Stored items from a collection
"""

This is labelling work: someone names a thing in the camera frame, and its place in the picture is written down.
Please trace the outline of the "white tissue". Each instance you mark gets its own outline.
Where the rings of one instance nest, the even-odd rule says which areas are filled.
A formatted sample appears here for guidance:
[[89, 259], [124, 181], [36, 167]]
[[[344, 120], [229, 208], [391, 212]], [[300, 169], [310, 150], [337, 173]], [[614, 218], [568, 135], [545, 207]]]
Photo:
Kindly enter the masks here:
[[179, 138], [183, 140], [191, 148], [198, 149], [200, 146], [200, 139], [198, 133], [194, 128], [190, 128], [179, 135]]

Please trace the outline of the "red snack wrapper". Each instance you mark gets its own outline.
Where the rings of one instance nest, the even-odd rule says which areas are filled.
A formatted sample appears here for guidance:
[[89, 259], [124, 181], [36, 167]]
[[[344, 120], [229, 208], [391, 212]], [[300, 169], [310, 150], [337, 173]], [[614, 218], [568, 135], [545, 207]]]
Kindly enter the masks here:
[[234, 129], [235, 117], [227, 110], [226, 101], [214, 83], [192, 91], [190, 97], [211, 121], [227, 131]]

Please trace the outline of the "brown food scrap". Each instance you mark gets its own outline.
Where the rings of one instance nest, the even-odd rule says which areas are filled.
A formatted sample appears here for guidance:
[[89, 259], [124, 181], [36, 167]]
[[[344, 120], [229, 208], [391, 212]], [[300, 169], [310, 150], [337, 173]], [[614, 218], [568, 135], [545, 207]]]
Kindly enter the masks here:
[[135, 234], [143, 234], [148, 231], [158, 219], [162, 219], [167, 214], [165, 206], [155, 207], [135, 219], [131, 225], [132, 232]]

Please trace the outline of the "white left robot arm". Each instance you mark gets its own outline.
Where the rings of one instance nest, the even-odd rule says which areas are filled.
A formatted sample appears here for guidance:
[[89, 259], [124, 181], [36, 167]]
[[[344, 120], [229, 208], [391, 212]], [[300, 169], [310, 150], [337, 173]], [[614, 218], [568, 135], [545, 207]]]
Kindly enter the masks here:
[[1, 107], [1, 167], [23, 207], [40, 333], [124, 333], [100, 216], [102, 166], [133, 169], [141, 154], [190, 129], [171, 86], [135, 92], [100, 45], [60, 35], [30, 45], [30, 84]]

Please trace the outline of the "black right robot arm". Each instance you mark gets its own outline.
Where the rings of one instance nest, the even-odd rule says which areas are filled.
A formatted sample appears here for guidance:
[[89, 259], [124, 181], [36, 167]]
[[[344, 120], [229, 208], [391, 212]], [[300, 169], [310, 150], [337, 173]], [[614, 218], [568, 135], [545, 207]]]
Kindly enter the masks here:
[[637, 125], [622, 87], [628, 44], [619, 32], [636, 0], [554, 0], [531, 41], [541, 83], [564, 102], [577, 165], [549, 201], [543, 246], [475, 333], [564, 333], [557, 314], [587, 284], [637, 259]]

"""

## Problem
Report, for the data above, every line in which the string "robot" appears.

## Written solution
Please trace the outline of the "white left robot arm". Each instance you mark gets its own outline.
Please trace the outline of the "black right robot arm". Each instance you mark gets its own outline.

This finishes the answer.